Task requirements -
The response must be made up of the lines in the entries below that contain "region".

Records from a collection -
========

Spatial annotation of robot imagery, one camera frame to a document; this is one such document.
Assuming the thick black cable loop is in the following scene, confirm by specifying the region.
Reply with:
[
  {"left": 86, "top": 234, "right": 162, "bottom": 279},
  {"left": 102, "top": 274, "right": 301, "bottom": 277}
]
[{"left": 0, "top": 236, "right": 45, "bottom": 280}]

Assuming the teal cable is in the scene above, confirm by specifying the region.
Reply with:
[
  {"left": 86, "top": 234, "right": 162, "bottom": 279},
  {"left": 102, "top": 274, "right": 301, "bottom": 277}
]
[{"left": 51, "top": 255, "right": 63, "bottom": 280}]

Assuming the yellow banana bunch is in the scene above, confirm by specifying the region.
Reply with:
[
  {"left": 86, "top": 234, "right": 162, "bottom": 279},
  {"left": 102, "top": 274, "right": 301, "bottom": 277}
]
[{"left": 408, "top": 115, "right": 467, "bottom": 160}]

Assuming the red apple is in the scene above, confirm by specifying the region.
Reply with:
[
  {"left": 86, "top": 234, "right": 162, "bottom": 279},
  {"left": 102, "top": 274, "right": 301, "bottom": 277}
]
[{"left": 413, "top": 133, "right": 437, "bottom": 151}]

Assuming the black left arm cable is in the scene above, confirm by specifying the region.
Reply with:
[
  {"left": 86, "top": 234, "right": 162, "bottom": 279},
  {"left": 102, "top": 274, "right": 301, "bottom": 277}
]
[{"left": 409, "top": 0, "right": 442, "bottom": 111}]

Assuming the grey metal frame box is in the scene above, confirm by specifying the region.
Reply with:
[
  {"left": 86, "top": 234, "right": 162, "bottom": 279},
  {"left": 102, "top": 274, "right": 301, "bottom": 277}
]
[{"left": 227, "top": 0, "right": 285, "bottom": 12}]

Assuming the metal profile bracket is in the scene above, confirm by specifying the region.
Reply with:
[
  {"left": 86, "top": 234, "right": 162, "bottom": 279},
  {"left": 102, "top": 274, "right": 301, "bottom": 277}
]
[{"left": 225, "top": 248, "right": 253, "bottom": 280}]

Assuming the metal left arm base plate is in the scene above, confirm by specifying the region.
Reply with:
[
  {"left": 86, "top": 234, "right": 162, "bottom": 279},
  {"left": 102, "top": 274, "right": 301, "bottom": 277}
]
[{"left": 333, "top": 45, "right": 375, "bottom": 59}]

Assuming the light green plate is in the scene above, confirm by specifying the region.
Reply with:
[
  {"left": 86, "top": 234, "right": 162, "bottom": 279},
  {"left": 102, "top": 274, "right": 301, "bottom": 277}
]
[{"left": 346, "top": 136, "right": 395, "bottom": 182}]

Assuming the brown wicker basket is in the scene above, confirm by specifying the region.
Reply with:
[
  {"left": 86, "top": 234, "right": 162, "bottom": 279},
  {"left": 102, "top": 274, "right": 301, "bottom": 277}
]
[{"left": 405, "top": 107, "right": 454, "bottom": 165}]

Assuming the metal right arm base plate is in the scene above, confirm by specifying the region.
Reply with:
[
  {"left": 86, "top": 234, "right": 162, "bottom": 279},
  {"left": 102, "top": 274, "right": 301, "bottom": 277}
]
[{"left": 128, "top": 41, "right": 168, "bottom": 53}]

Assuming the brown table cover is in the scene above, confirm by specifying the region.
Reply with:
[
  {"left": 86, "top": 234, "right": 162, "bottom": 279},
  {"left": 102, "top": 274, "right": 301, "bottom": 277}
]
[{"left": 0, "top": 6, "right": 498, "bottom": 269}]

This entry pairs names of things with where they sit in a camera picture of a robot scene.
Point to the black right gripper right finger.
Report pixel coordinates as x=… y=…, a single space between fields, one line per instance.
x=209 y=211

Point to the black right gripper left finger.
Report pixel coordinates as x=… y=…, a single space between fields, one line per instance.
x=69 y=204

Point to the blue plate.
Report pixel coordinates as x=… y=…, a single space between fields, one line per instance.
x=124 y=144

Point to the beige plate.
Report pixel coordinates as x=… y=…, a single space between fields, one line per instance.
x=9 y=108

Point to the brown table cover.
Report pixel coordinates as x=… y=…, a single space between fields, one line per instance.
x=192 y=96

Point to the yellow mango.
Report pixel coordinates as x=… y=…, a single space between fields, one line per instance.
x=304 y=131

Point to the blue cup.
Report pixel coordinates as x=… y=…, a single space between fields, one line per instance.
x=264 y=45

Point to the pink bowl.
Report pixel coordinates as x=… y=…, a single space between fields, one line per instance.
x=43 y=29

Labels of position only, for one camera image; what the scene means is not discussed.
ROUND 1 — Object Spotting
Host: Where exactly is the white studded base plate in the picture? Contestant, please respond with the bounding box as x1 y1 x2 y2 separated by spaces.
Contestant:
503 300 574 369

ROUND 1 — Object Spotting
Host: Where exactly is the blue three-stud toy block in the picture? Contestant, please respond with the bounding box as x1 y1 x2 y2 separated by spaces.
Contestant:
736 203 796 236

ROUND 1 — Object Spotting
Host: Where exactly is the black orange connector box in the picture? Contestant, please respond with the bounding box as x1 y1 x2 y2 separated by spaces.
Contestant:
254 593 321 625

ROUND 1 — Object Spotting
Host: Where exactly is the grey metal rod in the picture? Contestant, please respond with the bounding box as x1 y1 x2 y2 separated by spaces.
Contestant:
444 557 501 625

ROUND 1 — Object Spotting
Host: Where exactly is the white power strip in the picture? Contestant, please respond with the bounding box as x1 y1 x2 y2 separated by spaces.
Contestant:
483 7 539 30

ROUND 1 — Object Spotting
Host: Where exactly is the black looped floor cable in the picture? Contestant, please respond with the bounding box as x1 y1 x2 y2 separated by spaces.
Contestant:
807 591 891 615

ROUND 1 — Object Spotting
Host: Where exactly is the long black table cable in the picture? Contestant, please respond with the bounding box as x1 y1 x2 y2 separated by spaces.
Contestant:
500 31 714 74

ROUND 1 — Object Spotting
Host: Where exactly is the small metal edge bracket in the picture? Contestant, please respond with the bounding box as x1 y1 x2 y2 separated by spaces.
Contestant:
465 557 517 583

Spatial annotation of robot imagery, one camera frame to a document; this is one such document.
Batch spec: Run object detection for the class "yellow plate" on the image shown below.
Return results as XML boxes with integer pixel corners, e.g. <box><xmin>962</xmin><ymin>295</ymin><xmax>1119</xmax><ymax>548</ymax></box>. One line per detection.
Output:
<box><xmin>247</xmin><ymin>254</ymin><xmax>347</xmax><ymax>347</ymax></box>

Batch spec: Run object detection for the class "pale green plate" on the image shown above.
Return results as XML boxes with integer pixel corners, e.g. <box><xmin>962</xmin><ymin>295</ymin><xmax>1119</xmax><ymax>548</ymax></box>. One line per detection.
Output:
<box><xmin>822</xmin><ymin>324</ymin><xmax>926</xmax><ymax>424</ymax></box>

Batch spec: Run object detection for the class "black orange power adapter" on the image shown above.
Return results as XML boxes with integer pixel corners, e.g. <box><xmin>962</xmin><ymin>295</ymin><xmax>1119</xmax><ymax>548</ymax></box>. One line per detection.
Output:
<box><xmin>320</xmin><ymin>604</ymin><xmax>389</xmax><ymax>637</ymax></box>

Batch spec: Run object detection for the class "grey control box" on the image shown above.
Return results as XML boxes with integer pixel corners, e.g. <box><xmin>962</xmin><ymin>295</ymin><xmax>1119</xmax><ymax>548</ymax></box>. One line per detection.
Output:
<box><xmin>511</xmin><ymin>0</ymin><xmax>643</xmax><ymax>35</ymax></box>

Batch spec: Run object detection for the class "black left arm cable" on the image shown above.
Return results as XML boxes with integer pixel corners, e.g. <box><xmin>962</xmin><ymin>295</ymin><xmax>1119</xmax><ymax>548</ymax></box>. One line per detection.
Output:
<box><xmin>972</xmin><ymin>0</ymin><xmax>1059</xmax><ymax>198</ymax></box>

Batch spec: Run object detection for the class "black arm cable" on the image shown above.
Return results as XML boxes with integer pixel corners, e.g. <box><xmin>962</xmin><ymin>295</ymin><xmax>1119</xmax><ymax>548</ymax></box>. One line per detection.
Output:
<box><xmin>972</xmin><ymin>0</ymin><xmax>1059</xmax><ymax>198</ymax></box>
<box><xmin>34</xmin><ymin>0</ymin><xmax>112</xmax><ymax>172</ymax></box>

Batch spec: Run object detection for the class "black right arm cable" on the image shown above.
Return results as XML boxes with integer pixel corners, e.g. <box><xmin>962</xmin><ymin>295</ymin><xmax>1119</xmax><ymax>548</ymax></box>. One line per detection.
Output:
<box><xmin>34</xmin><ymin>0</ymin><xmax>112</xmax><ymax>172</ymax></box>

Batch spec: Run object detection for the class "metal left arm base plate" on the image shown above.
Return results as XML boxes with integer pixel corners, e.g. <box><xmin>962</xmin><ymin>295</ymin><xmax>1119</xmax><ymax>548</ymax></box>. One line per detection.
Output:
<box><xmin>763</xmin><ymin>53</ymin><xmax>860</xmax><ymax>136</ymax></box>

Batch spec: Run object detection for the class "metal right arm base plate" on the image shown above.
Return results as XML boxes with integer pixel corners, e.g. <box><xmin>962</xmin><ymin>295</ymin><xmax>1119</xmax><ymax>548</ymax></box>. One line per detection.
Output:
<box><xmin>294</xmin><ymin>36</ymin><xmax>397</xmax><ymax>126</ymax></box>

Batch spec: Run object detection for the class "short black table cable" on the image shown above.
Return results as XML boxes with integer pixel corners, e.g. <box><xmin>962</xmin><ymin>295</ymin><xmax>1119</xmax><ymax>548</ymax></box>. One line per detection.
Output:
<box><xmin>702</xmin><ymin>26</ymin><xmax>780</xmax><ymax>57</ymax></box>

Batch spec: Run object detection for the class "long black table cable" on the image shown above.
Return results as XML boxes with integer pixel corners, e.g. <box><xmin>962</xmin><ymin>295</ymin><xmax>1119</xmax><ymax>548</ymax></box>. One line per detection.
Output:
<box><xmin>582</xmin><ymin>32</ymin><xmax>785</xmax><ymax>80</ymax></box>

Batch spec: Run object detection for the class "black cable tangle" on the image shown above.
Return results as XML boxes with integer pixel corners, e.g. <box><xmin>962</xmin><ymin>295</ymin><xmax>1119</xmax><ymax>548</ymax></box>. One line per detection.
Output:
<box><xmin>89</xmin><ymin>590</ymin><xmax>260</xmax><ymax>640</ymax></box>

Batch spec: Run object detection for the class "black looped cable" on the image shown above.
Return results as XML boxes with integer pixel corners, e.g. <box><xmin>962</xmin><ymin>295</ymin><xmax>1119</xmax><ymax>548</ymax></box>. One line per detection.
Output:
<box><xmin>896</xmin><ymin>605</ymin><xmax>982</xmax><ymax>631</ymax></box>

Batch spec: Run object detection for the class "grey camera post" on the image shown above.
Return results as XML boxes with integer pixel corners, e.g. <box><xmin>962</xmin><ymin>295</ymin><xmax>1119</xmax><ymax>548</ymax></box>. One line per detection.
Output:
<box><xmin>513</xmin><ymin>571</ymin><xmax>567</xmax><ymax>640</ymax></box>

========

Result of this task -
Assuming the thick black cable loop is in the following scene, confirm by specifying the region.
Assuming the teal cable is in the scene above, confirm by specifying the region.
Assuming the yellow banana bunch is in the scene above, confirm by specifying the region.
Assuming the red apple is in the scene above, confirm by specifying the region.
Assuming the black left arm cable is in the scene above, confirm by specifying the region.
Assuming the grey metal frame box is in the scene above, confirm by specifying the region.
Assuming the metal profile bracket is in the scene above, confirm by specifying the region.
Assuming the metal left arm base plate is in the scene above, confirm by specifying the region.
Assuming the light green plate is in the scene above, confirm by specifying the region.
Assuming the brown wicker basket is in the scene above, confirm by specifying the region.
Assuming the metal right arm base plate is in the scene above, confirm by specifying the region.
Assuming the brown table cover is in the scene above, confirm by specifying the region.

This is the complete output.